# flattening a table top



## bobasaurus

That is a nice table, and the plane looks really nice. I have the LV version, and I find myself using it more and more. Did you start with a toothed blade then finish with a fine blade? What bevel angles did you use?


----------



## siavosh

This is a fantastic plane. It was my first big woodworking purchase, and remains my biggest investment. I'm a hand-tool only guy working from the kitchen table in an apartment, and I use it for smoothing, milling, end grain, shooting boards etc. The A2 blade is superb, it's just a bit tough for hand tool sharpening, and the lack of a lateral adjustment (limited tapping) makes it very important to sharpen square to the sides (as I recently learned). But overall it's the foundation of my woodworking.


----------



## iminmyshop

The Lie-Nielsen #62 is a terrific plane. With a few extra blades it can take the place of several planes. Get several blades and sharpen them at different angles:
25 degree blade - regular wood
33 degree works great on face grain
43 degree blade is amazing on highly figured wood.
And you have already discovered how well the serrated blade can quickly remove large amounts of wood when needed.

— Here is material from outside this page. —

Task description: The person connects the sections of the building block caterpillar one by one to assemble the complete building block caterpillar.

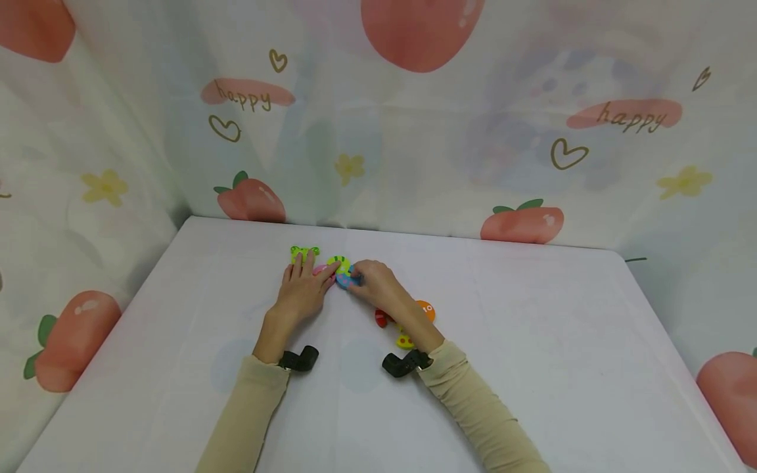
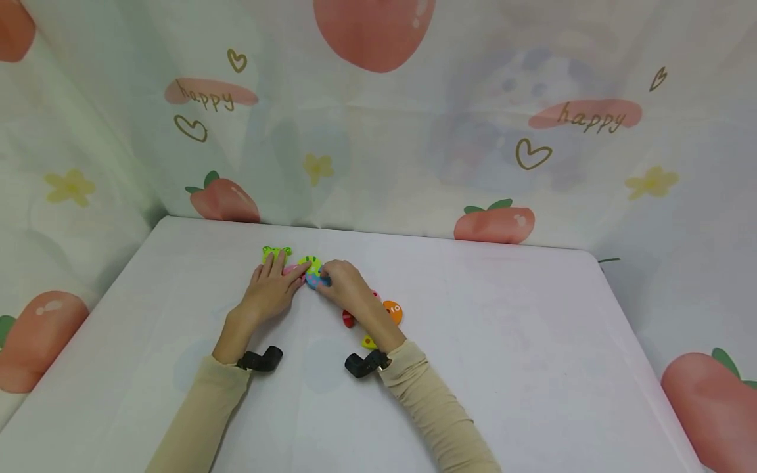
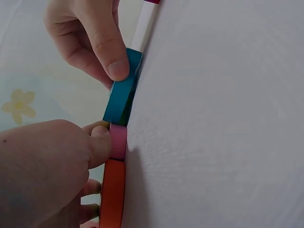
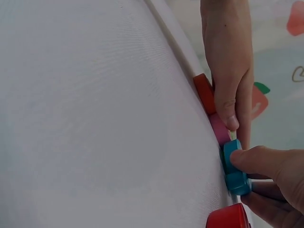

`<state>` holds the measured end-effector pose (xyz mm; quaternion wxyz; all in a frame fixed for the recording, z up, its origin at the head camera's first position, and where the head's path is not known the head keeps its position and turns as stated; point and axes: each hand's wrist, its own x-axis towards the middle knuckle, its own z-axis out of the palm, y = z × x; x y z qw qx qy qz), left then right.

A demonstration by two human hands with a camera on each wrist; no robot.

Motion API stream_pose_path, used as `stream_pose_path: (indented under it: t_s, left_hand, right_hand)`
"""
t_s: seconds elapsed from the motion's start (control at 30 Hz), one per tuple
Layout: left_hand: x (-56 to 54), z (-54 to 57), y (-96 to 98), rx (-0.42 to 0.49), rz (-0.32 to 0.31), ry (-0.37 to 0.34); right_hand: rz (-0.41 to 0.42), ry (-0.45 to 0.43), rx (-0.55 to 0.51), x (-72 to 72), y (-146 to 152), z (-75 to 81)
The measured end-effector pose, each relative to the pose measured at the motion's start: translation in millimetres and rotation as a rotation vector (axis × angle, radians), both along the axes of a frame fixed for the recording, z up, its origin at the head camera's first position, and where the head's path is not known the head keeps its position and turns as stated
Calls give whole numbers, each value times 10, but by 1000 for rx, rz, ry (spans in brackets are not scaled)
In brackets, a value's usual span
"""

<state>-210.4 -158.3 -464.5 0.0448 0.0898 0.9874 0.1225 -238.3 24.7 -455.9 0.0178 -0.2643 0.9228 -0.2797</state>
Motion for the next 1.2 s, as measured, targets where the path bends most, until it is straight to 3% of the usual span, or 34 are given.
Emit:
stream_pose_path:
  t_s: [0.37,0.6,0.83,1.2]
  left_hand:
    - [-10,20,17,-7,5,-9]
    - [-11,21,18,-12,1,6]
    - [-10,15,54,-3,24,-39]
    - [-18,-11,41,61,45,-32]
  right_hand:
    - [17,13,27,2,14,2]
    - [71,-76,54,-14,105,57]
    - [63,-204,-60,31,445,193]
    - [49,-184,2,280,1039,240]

The Lie-Nielsen #62 outfitted as above and a small Lie-Nielsen bevel up block plane are the planes I use about 95% of the time.

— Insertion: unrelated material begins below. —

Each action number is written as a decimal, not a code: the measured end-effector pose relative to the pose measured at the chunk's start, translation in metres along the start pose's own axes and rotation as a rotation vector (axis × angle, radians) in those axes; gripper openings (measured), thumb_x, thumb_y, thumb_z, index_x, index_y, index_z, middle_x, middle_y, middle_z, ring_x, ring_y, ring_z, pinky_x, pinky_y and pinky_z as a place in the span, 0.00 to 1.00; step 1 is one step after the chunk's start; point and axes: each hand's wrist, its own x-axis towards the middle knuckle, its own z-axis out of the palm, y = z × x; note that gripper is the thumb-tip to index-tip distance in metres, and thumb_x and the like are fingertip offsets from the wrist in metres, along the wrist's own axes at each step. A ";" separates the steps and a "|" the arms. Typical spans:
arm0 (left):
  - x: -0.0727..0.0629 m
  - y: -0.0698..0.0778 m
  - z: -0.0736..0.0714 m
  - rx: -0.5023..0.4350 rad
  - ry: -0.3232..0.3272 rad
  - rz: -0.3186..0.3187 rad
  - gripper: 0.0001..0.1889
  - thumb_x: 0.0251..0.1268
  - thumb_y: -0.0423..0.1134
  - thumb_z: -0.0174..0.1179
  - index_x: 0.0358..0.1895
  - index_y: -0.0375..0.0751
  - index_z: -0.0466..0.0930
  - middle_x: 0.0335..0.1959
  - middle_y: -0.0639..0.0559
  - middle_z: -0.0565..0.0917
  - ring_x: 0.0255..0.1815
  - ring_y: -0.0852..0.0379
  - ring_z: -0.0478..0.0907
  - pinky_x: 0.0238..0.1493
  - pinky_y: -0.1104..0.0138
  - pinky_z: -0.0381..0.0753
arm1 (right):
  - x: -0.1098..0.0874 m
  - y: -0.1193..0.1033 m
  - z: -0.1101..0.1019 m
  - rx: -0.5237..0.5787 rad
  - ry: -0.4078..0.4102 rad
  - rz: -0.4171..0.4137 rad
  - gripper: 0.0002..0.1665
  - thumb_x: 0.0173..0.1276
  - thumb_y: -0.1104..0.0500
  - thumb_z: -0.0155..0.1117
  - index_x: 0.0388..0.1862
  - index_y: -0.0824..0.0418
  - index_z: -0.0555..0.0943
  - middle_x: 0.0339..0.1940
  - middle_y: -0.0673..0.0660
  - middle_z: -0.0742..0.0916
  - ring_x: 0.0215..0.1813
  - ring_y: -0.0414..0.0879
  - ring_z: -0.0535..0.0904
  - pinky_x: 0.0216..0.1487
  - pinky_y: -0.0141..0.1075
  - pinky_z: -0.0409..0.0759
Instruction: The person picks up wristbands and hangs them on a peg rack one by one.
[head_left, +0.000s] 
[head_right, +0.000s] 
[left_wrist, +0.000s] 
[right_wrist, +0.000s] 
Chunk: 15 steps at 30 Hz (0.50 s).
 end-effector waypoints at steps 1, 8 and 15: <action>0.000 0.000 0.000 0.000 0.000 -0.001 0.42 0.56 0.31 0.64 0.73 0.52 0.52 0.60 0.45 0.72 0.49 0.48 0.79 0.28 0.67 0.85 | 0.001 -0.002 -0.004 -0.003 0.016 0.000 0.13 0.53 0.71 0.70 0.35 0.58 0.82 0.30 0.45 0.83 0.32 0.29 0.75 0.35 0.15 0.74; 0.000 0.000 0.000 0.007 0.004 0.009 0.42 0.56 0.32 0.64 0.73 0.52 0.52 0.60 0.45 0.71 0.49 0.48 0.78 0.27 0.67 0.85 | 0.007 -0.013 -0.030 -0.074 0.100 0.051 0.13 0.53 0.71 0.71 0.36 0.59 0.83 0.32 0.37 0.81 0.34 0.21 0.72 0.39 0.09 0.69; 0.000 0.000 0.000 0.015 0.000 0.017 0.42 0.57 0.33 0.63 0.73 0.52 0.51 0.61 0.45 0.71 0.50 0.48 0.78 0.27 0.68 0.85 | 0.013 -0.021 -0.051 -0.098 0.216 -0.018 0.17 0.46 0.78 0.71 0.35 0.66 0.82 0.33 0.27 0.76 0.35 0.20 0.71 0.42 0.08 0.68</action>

More detailed information can be found in Fine Woodworking Magazine Jan/Feb 2011


----------



## soob

I dunno, if it took a whole day to plane a coffee table maybe you ought to try a more aggressive cut.

It came out great, though. Just beautiful.


----------



## HandyAndy123

Thanks for your compliments and feedback on the coffee table. Much appreciated. There were a few questions/ comments.

One was - planning all day - perhaps I could have used a more aggressive cut, which is probably true. I was concerned that I might rip up the wood. It has been my experience that being too aggressive with a plane or power tools can create other problems, which can be pretty ugly at times. A traditional woodworker teacher of mine who is a Krenov-trained protégé once said to me, 'you are a weekend woodworker doing it for enjoyment, so what's the rush. Don't force it, take your time, it's far more enjoyable and the results are usually better.' I still want to thank for the suggestion and next time I will give the wheel another turn and see how the cut sounds and feels.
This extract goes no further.